Display Boys renovated the pet aisles at Wild Oats Markets across the U.S. for the launch. It added “structural and graphic elements with Pet Promise in the spotlight,” Rasmussen said.

“This is a brand that knows you can’t just hit the shelves with a new product,” Rasmussen said. “You have to make a grand entrance.”

Nestle Purina now plans to launch Pet Promise in hundreds of stores “with Display Boys supplying the visual elements,” Rasmussen said.

Display Boys started out in OC in 1989 with Rasmussen and partner John Riley.

The company now has 35 workers and is looking to hire three more,two senior designers and a purchasing agent, Rasmussen said.

“We have continued steady growth over the past five years,” Rasmussen said. “Even in troubled economic times, brand products have to stay consistent and strong visually at retail.”

Display Boys is on the hunt for another facility for production and fulfillment operations, Rasmussen said. In 2001, the company moved to its Irvine digs, which are twice the size of its old space in Costa Mesa. It also has an offsite warehouse used for storage and distribution.

But it needs more space to keep products and handle shipping.

“Our plans are to keep Irvine for design, prototype development, sales and administration,” Rasmussen said.

Display Boys is working on store fixtures for Pacific Sunwear, which is one of its biggest clients, he said.

“It seems like every week we are inventing a new way to merchandise products in their stores,” Rasmussen said.

And it doesn’t come cheap. Some elaborate tradeshow booths can cost as much as $500,000, though typically it costs about $100 a square foot, he said.

“I have to be a designer with six gears, not one,” Rasmussen said. “I go from mild to wild in the same day. In the morning I can be working on designs for Purina pet care and in the afternoon working on a showroom for Nike.”


More Work for Mob

Foothill Ranch-based Mob Media Inc. has some new work.

The shop said it recently picked up four accounts and is awaiting word on a few others.

The American Lung Association of California tapped Mob for public relations and advertising work promoting smoke-free apartments.

And Mob put together a media campaign for a recent conference at the University of Southern California. It created radio and prints ads, which will air through June and are running in Los Angeles and Sacramento.

Mob also picked up work from Charo Chicken in Huntington Beach, Barbeques Galore Inc. in Lake Forest and Gryphon Colleges Corp., which is owned by San Francisco-based Gryphon Investors Inc.

The marketing shop is handling broadcast, print and online media planning and buying for Gryphon College’s direct-response marketing push and redesigning Web sites for Gryphon College, which has four schools in California and Arizona.

Mob said it plans to hire some workers to handle the added work.

Paul Otis, Mob cofounder and chief executive, said the shop picked up a chunk of new work through word of mouth.

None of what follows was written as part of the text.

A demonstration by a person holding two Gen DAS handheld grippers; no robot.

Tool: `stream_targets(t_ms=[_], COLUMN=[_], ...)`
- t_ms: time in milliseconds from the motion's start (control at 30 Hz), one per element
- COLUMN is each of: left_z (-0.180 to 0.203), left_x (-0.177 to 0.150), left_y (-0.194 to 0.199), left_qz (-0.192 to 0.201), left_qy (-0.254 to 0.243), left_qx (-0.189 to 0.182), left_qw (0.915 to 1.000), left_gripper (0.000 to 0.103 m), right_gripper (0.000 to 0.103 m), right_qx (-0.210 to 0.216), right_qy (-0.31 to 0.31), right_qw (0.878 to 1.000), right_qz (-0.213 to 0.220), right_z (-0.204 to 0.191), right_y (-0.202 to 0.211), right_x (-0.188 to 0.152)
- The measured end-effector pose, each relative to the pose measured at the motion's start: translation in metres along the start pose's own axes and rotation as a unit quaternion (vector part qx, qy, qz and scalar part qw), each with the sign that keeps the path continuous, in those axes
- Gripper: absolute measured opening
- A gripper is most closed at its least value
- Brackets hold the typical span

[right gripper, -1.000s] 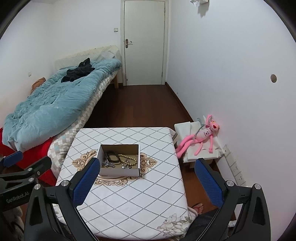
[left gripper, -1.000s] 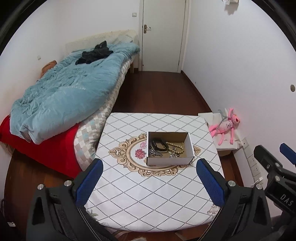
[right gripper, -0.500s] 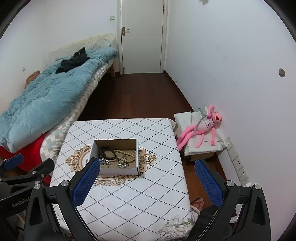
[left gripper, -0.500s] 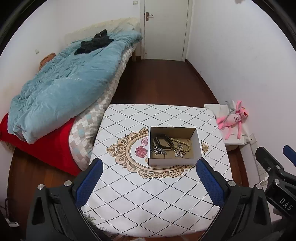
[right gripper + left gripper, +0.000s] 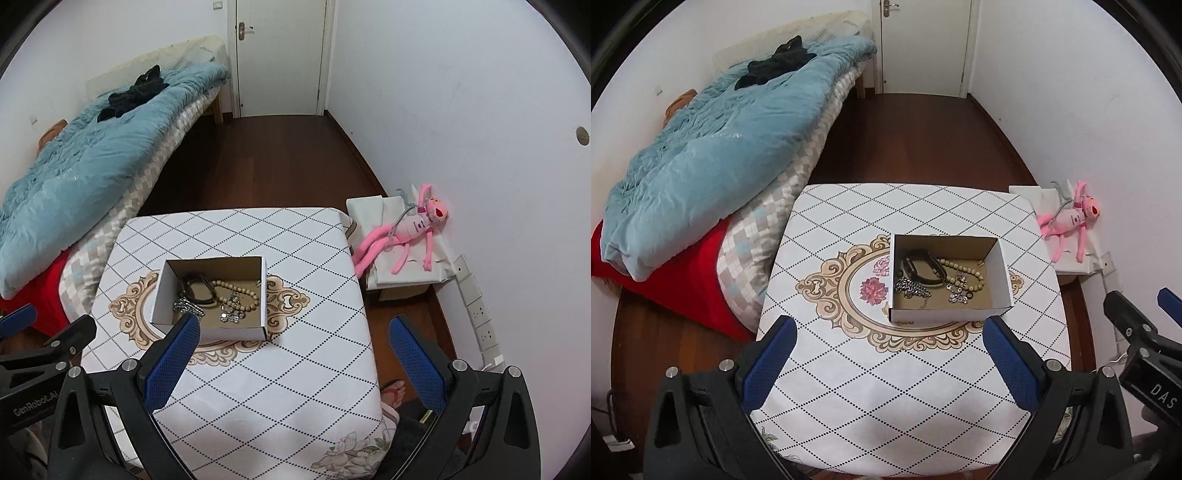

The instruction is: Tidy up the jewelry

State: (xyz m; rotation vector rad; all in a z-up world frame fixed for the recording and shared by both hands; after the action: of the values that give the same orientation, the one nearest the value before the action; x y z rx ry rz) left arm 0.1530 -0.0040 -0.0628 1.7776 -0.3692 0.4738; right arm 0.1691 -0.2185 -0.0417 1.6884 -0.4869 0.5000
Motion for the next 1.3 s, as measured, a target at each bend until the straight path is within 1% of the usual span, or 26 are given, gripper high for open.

Plus, Mob has spent the past year and a half building its sales team. Otis said he hired the “best account executives” and pushed to diversify its clients so the shop wouldn’t rely on one big client.

“We’re starting to see the results of their work and the relationships they built,” Otis said. “It doesn’t take a week to get something like that done.”


Y & R; Clarification

A few weeks back, I wrote that the Irvine office of Young & Rubicam has just one automotive client, Ford Motor Co.’s Land Rover North America, now that Jaguar Cars has taken its work elsewhere.

But the shop says it’s still got a hand in Jaguar.

The shop’s Wunderman direct marketing unit and media:edge, its media planning and buying arm, still do Jaguar work.

Plus, the shop says it handles Lincoln Mercury’s Western region dealer association business from its Irvine office. Lincoln Mercury, another Ford unit and Y & R; client, left Irvine and went back to Detriot about two years ago. Y & R;’s Detroit office took over the work.